Sian Ellard

Sian Ellard

Sian Ellard is a Professor of Human Molecular Genetics based at the Research, Innovation, Learning and Development building, a joint enterprise with the Royal Devon & Exeter NHS Foundation Trust. Sian co-leads Exeter’s world-leading genetic diabetes team, alongside Professor Andrew Hattersley. Among their achievements, they discovered that around half of patients with neonatal diabetes - which is diagnosed before the age of six months - can be spared a lifetime of injecting themselves with insulin up to five times a day. Instead they simply take tablets which results in more effective glucose control treatment. The team identified suitable patients for this treatment by making a rapid genetic diagnosis to find those whose diabetes is caused by changes in a potassium channel that regulates insulin secretion.

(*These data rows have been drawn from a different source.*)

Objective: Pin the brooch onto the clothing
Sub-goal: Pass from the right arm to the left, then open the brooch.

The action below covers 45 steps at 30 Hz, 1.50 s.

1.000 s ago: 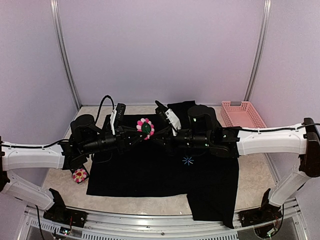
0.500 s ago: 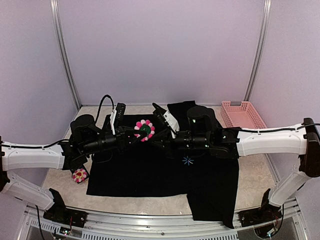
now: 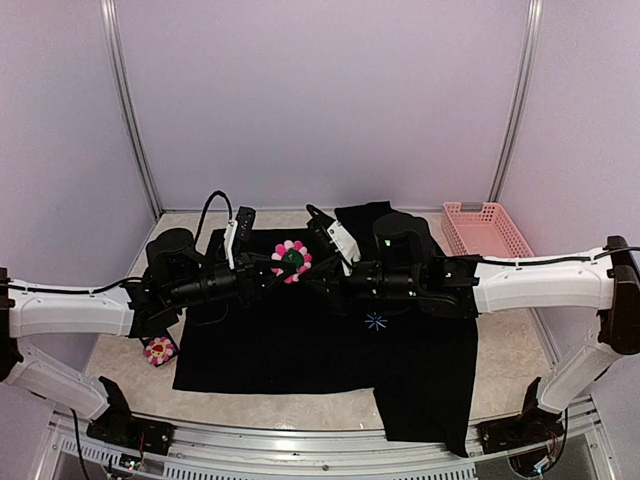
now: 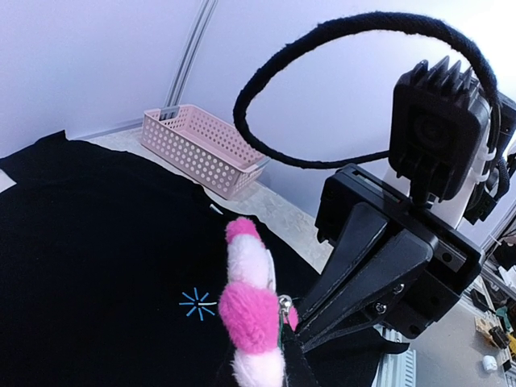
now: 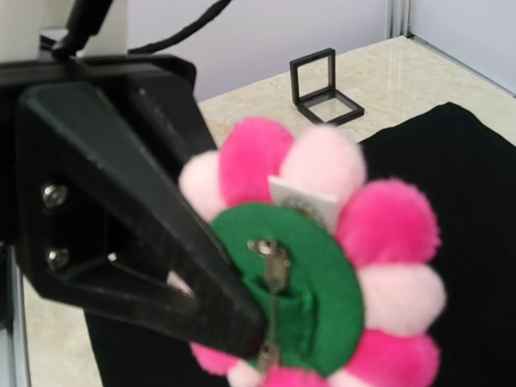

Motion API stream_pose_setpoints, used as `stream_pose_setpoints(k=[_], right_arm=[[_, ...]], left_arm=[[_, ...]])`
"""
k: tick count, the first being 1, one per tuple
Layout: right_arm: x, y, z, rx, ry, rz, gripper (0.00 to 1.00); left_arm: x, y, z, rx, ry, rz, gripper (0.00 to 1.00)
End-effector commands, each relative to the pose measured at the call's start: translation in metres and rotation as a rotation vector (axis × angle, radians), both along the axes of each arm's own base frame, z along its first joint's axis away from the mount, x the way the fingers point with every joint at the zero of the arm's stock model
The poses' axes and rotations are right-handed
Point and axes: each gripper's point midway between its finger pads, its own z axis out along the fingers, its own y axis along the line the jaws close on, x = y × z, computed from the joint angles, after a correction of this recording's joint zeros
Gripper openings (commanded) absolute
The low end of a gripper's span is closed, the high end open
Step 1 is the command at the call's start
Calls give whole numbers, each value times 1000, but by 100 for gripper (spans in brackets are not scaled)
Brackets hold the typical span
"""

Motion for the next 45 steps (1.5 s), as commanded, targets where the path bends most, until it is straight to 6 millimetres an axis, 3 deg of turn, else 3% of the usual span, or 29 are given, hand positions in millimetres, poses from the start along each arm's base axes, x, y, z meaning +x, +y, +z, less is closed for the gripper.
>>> stream_pose_setpoints(k=[1,13,17,20,26,31,34,41,45], right_arm=[[1,1,49,118,-85,-7,0],[-9,15,42,100,-70,81,0],[-8,5,36,66,-56,73,23],[-8,-20,33,50,-40,72,35],[-30,-63,43,144,9,271,67],[-38,-56,52,192,-7,368,69],[-44,-48,48,192,19,439,74],[-69,-43,45,231,66,576,74],[-68,-30,41,223,75,556,72]], left_arm=[[-4,-5,-1,16,5,-36,4],[-3,-3,-4,22,13,-29,0],[0,5,-6,-9,39,-19,0],[-6,3,-7,-25,40,-65,0],[-31,-12,-2,-26,-15,-211,0],[-64,-29,17,-28,-128,-362,0],[-77,-34,23,-37,-158,-418,0],[-81,-38,25,-37,-168,-439,0],[-81,-39,25,-32,-172,-435,0]])
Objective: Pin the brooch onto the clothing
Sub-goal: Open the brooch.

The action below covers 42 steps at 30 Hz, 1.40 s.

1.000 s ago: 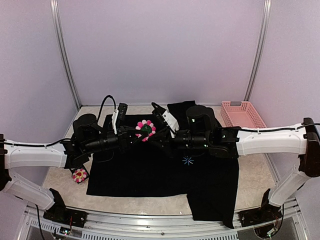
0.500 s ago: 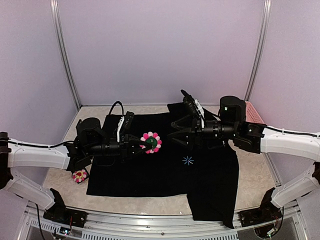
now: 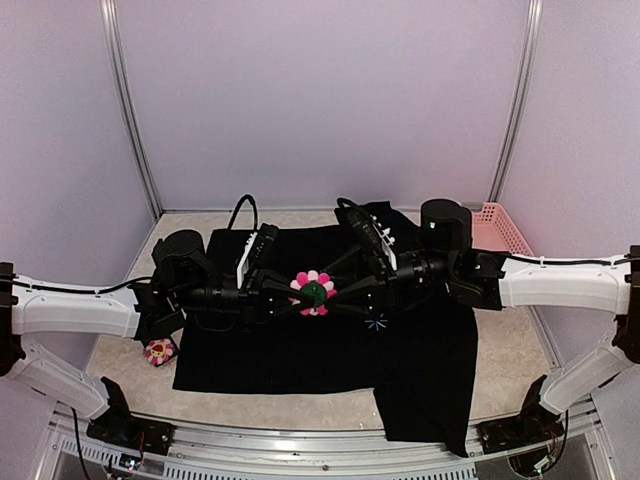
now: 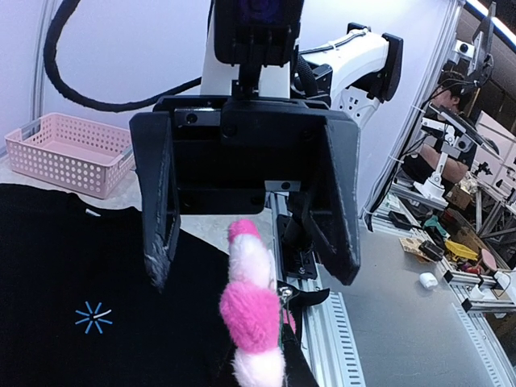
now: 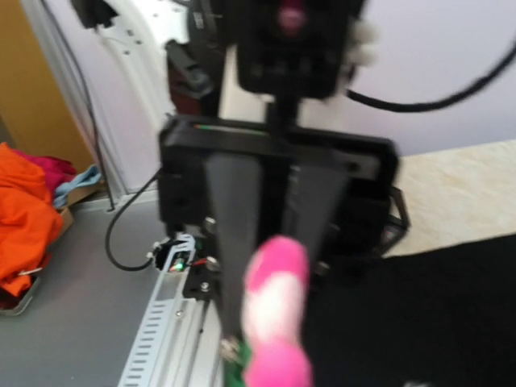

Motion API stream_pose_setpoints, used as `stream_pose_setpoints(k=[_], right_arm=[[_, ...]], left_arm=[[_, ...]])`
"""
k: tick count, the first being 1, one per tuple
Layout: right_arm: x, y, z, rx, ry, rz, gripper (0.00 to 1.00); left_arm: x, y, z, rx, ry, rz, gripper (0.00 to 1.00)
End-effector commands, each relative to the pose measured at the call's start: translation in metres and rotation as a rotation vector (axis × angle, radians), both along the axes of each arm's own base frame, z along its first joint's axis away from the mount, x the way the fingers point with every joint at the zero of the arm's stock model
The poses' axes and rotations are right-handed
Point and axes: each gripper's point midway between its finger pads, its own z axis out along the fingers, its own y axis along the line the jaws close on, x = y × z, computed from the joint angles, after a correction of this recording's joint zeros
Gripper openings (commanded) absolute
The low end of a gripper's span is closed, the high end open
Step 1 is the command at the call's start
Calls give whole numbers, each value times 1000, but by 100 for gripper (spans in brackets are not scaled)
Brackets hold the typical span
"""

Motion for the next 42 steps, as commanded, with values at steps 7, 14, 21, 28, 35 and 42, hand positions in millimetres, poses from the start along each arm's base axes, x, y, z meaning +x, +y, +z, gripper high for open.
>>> stream_pose_setpoints(k=[7,14,21,28,35,42], right_arm=[[-3,17,5,32,16,17,59],[0,21,1,24,42,8,48],[4,21,-5,6,59,-20,30],[14,20,-10,-17,77,-80,21],[44,13,-26,-76,133,-241,11],[65,16,-42,-141,186,-348,16]], left_arm=[[-3,-3,13,-15,-63,-4,0],[-4,-3,13,-11,-72,-3,0],[-9,-2,18,-19,-99,-10,0],[-18,-5,22,-7,-166,-7,0],[-28,-6,30,-13,-227,-7,0],[-37,-14,27,19,-284,-15,0]])
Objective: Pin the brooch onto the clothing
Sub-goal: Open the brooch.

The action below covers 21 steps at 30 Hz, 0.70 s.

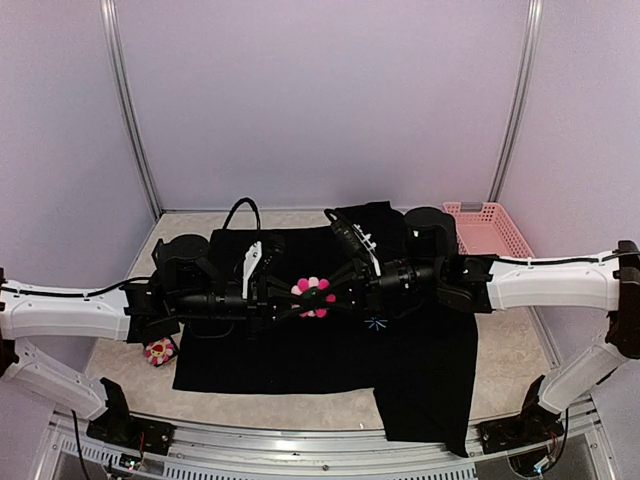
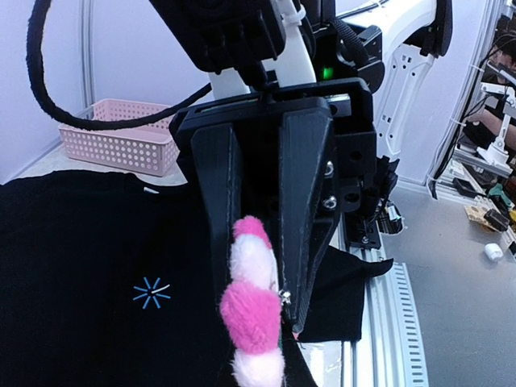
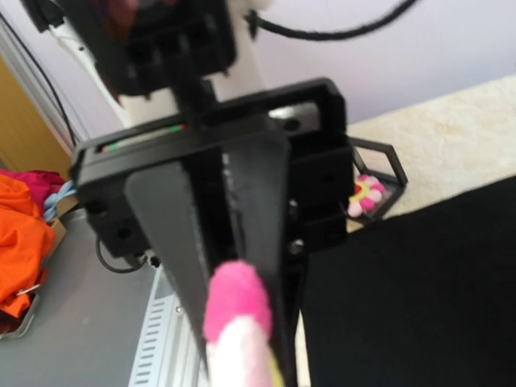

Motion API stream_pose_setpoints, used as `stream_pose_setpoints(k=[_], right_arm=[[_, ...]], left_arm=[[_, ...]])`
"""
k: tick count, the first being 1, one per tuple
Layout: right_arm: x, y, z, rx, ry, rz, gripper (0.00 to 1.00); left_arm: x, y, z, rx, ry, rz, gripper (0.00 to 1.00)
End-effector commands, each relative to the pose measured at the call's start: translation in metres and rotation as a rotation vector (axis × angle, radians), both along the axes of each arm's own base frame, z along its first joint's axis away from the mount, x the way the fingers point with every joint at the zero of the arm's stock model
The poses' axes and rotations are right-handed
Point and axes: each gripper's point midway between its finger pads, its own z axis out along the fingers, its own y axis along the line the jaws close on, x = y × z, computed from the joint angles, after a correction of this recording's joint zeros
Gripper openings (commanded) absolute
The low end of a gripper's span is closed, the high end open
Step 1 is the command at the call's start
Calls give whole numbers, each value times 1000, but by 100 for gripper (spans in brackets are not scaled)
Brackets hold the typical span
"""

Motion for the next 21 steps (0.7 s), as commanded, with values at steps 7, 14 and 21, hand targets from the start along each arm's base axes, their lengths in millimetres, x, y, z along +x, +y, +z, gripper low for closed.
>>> stream_pose_setpoints(k=[7,14,21], right_arm=[[63,5,-24,-102,57,-279,29],[58,7,-22,-91,50,-242,42],[20,-4,11,20,-50,-79,16]], left_arm=[[-50,-16,46,-97,-160,-189,0],[-48,-13,47,-105,-155,-170,0],[-31,-3,45,-134,-85,-132,0]])
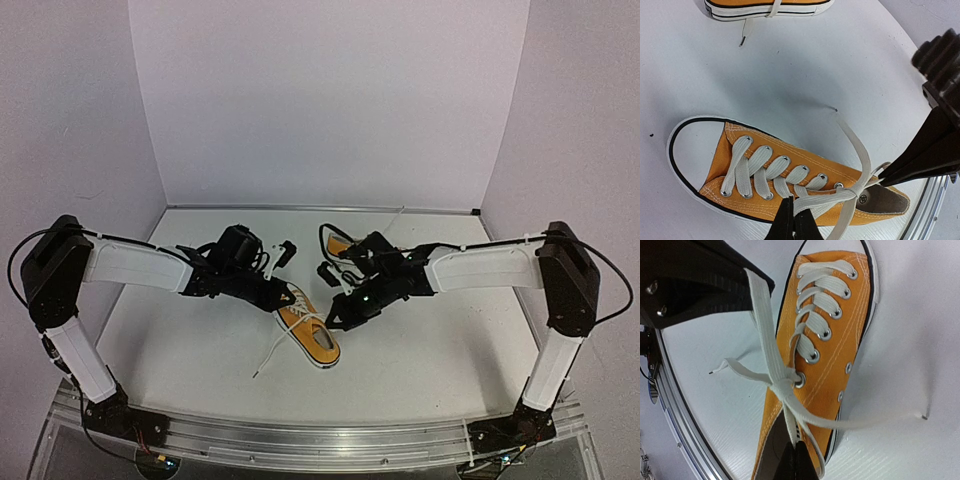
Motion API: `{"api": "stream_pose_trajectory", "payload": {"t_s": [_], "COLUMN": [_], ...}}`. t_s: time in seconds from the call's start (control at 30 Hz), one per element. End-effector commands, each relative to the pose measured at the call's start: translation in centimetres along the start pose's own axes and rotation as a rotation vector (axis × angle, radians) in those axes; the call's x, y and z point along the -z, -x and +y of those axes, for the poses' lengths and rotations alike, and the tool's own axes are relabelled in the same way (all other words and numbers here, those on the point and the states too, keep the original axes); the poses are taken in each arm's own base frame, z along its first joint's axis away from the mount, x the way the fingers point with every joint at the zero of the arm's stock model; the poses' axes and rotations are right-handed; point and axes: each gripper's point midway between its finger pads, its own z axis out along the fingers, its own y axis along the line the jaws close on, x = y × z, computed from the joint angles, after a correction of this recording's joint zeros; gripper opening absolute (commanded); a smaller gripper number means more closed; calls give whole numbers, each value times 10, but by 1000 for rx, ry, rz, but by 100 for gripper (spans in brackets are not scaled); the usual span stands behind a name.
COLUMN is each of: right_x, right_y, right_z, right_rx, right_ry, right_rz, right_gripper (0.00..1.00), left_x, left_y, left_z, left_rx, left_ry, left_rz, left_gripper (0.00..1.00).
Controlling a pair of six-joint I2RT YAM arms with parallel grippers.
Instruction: Tie the shoes
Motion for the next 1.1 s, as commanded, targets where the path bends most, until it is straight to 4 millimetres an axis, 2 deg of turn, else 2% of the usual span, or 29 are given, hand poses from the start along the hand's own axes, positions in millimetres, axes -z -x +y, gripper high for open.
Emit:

Unsurprisingly, this pioneering research marks one of Sian’s proudest professional achievements. She says: “At our neonatal diabetes family days I’ve been able to meet patients and their families whose lives have changed because of our research. They have travelled from as far as Puerto Rica, Alaska and Australia and to hear at first hand how their diabetes is better and more easily controlled on tablets, rather than insulin, is incredibly rewarding.”

Sian, who came to Exeter in 1995 to set up a Molecular Genetics Laboratory, says the theme of International Women’s Day 2015 to her means “Equality, whether defined by gender, disability, religion or anything else is an essential step towards a better world for all its citizens.”

Earlier this month she was awarded a Royal Society Wolfson Research Merit Award, a prestigious national award for outstanding scientists.

Sian says she “hugely admires” the actress Angelina Jolie, whom she says “has done an incredible job by publicly sharing her decision to have prophylactic surgery to reduce her risk of breast and ovarian cancer. By speaking out and sharing her experience she has reached thousands of women who would not otherwise have sought medical advice.”

A long list of people and activities bring Sian joy, including “skiing fresh powder in the sunshine”. Her advice to others would be the ethic of reciprocity, as she explains “treat others as you would like others to treat you.”